All it’s gonna take is a few more tweaks and a little more dedication moving forward. And I’m sure you can beat retroactive jealousy for good.
So ask yourself in the midst of this bump in the road, what has been working? What have I been doing, thinking, practicing during all the good days that have preceded this particularly challenging day?
Is there a certain new perspective or a thought reframe, a guided meditation, an exercise, or any kind of practice that has been making a difference lately? What has been the common denominator in all of your good days? And if you are honest with yourself, and you look back with a fine-tooth comb try to get a handle on what has been helping and what has been working.
Pretty soon, this should become obvious. Maybe you had a certain perspective, or certain reframe that was really making a difference in making you feel calm and helping you gain peace of mind. Maybe one of my guided meditations hit the spot. And maybe you need to go back and revisit that guided meditation. Maybe there’s a certain lecture in my online course, Going Over Your Partner’s Past Fast, that is making a big difference might be time to go back and revisit that.
Take a morning jog, or have a five-minute silent meditation, whatever it is, everyone’s different. But I would guarantee that something you’re doing is making a difference, it might be worthwhile to get clear about that and rededicate yourself to this exercise, prospective practice.
I’d also encourage you to get creative about changing your physical state because changing your physical state will absolutely impact your mental state.
Doing something with your body that makes you feel good. This can be as simple as taking a walk around the block, moving your body, moving your limbs getting up from your desk, getting the blood flowing.
One of the big reasons why I advocate for exercise so often is because I have way too much evidence over the years of doing this work, not to mention my own personal life, that it works. Some people hear the term exercise and they get kind of scared off. Do something that is moving your body that’s changing your physical state. There are all kinds of evidence that proves how valuable exercise mobility can be when it comes to overcoming things like anxiety and depression. And regardless of whether or not you want to categorize your own retroactive jealousy as a mental disorder, the point is moving your body helps your mental state.
So do something physical, this can be big or small. Something you enjoy. Try to change your physical state and don’t buy into the lie of depression, the lie of anxiety.
I think the great lie of depression, is the idea that things will always be the same. I’m always going to feel this way. I’m going to have these demons or I’m always going to have these intrusive thoughts. Or, I’m always going to feel this way about my partner’s past. All these sentences that we sort of reinforcing ourselves are based on this completely illogical notion that things will always be the same.
And the reason this is so crazy is that change is the only constant in human life.

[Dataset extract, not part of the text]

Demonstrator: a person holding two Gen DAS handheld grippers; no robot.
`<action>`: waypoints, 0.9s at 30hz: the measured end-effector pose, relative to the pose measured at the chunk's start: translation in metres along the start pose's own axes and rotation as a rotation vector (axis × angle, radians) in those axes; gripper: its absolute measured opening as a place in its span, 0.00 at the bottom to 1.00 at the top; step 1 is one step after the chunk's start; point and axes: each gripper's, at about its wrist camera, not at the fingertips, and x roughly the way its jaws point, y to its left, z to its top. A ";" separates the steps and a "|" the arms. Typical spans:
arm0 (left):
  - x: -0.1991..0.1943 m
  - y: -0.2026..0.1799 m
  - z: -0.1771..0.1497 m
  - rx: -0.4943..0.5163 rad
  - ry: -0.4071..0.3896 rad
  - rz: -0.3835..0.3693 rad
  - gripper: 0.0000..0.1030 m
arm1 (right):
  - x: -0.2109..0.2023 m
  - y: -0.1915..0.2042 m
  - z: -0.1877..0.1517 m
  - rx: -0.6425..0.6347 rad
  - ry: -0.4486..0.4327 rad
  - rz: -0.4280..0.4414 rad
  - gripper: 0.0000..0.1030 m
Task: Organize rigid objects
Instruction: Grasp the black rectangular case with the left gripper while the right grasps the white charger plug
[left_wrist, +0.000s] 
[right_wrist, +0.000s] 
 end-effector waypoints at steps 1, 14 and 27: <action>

However, you’re feeling right now. However, low you’re feeling. This will pass. All things must pass. You will not feel this way forever. And if you can get creative about changing up your routine, doing something physical recommitting to practice or exercise before can be helpful. If you can commit to changing being aware of your options, being aware of the fact that you have options at any moment to change your mental state and physical state not submitting to the darkness not submitting to the faulty notion that you’re always going to feel this way.
Maintain positivity maintain optimism. Maintain awareness of your options, and I’m sure you’re going to power through this bump in the road just like the rest of us do.
One day soon you’ll realize these bumps in the road are a thing of the past. Retroactive jealousy is in the rearview mirror permanently. You don’t have to worry about them anymore. Power through this bump in the road and sooner or later the road will become much smoother as it was before.